Haliotis mariae is a species of sea snail, a marine gastropod mollusk in the family Haliotidae, the abalones.

==Description==
The shell grows to a size of 100 mm. "The large, convex shell has an oval shape. The distance of the spire from the margin is about one-fifteenth the length of the shell. The sculpture consists of very strong squarish spiral ribs, separated by wide excavated interstices. The 5 or 6 subcircular perforations are open with their edges moderately prominent..The right margin is quite convex, especially in the part of the lip adjacent to the spire. The back of the shell is convex. It is not carinated at the row of holes, but there is a shallow sulcus just below it.

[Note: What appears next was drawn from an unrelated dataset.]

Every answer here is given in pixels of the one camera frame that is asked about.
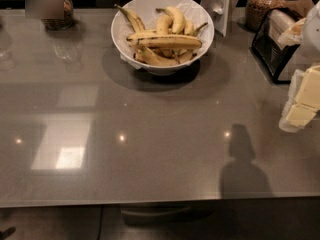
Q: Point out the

The color of the shell is a reddish-brown, with irregular zigzagly radiating white flames. The surface shows a variable number of very prominent unequal spiral ridges, often double, or divided by a groove in the middle. The spire is few-whorled and is not elevated near the margin, The inner surface is silvery, with red, blue and green reflections. The nacre is sulcated spirally. The columellar ledge is flattened, becoming gradually narrower below, and is not at all truncated. The very small cavity of the spire is scarcely spiral and is almost concealed by the overhanging columellar plate."

==Distribution==
This marine species occurs off Oman and Yemen.